Here's a question. I am totally on board with the need to get intensity up an hit failure or close to it. However, couldn't it also be additional stimulus and thereby still challenging to increase the workload (sets and reps) even if you remain 3-5 reps from failure?
And might that also be easier to recover from and better at delivering blood and nutrients to the targeted muscles?
I believe he said if you stay that far away from failure, you're not stimulating the muscle to grow, because you're giving the muscle no reason to get bigger or stronger because it can already handle that weight easily
correct
I been doing sets to failed but first is a warm up then my 3 then a light trying to get 20 or more to fail?
Two of my favorite guys.
I need some help with the mind muscle connection. I looked through the videos and did not see anything specific. Is there one that I'm missing
Now are you talking about people on striods or not on juice??
Because , im living in mexico and every one on juice out here!
Im too scared to use that stuff...
Im a heavy person big bone...so i cant maintain muscel why ??
Can you do a video on natural man workout building and keep that muscel you build the day before...???
Please M..D..
We go to failure in every set and we do at least 4 exercise for a muscle group because we like to attack the part of the muscle from different angles doing bi sets tri sets even circuit
John, you really need your own podcast!!
Thanks John!! Would you consider 18 working sets for chest to failure a week too much?

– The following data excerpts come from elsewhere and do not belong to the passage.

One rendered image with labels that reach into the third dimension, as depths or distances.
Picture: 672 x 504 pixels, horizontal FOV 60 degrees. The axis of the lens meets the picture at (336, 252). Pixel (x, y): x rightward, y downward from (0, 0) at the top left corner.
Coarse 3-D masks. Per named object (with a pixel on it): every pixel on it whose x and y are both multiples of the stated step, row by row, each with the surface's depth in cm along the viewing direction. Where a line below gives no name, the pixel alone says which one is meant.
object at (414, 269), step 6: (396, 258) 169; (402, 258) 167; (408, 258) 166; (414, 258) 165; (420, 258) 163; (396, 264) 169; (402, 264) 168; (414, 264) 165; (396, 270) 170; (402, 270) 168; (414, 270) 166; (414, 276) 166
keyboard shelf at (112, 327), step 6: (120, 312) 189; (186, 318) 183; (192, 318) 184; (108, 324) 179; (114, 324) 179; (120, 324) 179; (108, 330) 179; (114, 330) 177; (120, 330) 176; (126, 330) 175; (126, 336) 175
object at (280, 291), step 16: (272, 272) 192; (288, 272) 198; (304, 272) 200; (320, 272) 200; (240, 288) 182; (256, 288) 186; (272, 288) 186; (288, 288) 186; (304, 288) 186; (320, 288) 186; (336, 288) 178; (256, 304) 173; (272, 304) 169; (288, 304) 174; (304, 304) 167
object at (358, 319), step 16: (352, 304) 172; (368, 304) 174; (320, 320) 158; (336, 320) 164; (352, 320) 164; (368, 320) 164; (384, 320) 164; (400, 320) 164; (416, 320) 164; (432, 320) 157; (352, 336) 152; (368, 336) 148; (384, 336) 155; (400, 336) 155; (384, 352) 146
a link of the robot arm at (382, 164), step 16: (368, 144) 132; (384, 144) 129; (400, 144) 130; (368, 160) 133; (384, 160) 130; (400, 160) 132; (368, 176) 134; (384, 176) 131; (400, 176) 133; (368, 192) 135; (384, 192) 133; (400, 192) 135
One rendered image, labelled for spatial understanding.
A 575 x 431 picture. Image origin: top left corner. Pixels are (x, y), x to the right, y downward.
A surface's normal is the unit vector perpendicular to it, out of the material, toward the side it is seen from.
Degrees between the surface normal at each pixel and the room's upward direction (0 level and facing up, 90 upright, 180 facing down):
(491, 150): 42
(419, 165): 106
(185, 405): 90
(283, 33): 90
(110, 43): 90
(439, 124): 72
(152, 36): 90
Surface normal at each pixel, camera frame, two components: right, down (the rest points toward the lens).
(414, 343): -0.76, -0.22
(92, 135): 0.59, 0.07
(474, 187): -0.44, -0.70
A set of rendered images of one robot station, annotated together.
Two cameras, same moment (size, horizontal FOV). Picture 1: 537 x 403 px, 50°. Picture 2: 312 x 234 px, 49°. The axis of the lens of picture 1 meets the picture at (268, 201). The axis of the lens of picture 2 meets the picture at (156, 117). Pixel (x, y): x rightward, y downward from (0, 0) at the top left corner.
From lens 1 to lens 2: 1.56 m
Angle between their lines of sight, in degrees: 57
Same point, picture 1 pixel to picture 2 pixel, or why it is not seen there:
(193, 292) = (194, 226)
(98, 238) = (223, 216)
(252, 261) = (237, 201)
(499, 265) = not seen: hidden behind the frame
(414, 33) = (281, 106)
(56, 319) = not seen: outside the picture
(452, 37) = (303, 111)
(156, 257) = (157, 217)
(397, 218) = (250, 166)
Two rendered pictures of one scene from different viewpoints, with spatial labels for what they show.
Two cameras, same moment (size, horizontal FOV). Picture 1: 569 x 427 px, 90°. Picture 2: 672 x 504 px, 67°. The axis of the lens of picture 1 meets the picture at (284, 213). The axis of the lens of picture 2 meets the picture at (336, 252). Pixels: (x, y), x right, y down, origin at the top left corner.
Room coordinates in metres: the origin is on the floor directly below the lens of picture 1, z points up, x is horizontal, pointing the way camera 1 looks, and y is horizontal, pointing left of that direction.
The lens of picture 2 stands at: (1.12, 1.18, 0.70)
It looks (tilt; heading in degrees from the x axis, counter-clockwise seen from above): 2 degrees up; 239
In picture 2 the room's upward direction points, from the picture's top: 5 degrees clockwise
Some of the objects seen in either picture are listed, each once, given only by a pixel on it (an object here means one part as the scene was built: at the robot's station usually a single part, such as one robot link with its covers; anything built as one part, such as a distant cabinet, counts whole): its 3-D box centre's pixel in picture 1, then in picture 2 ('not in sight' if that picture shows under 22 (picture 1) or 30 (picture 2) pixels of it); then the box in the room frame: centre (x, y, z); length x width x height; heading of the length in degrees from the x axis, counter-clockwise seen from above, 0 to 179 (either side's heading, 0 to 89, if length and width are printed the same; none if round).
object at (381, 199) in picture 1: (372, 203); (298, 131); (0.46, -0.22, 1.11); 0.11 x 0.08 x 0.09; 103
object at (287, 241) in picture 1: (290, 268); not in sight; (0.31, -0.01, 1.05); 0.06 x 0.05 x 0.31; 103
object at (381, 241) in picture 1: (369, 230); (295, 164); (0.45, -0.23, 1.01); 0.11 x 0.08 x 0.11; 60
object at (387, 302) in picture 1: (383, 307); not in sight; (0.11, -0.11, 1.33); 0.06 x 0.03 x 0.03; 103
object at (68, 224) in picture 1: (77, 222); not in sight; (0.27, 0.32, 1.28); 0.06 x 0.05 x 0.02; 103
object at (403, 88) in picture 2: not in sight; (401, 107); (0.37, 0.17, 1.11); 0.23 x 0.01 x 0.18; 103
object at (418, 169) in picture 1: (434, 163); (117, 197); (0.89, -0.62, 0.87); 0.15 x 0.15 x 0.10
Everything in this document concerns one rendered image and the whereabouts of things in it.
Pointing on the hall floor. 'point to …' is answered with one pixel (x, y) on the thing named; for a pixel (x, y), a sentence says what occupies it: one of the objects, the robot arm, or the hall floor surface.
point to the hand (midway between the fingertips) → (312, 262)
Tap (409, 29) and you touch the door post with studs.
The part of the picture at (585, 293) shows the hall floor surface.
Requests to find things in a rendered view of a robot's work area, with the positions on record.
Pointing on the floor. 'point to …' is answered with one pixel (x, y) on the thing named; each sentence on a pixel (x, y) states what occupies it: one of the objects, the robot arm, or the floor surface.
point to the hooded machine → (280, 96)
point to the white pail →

I split chest into 3 workouts a week doing 6 sets each workout. Those set are usually taken to failure and are almost always compound movements.
Did you ever find out. I’m doing similar. But 12 sets , I think you may be doing too
Much volume I work chest 2 times per week
Pierre Cohen just do 12-16 sets of hard exercises per muscle group per week like tbar row bench db press and add some extra sets isolation movements like cable flys and go to max 20sets
Not at all. In fact I go more with chest
John i know everyone has been asking you the question on sets! Great video to settle the debate!
John meadows and Jeff nippard best fitness youtubers atm 👍🏼
John thanks for the very informative contrnt and thanks for your well-versed colleague as well. When you talk about beginners, what do you mean by ‘beginners’...? I’ve been training for 12 months now, am I a beginner in your definition? Tbh, I still feel like one. But I’d like to know what your definition of beginner entails. Thank you again.
Thanks for sharing your knowledge and experience
John could you do a video of Bro splits/ total body upper / lower, with how many sets you recommend, or would it still be around the same?
john, do you have anything on pec strains and quick recovery and how to avoid etc. this is a huge one...thank you
bench 2nd or 3rd instead of first, that was the best thing I ever did for all my strains..
@@mountaindog1 your a good trainer brother and a guy who looks the part, please don't ever stop being you...I thank you very much
Great information, thank you.
Excellent video John.
Hey John, what is your usual time between sets?
there is no overtraining, only undersleeping and undereating - Rich
FUCKIN TRUTH GODDAMMIT
What do you guys think a novice on a weekly basis should do for in a push pull legs
Great discussion! Really intense information.
how many gains can i expect from banded jefferson snatches on an ez curl bar with chains, using many reps and no weight to tone of course
all of them
What if every exercise, you do 3 sets that consists of 1st set being semi-hard (1-2 rep before failure) and the next set going to failure and the last set going beyond failure (dropset, cluster set, etc.). Would it be optimal to train this way or just wasteful?
So basically, for the first set (keep two reps in the tank), Second set (one rep in the tank), and the third (go to failure)?
Ok so was these for 1 workout of.. What split? How many times per week?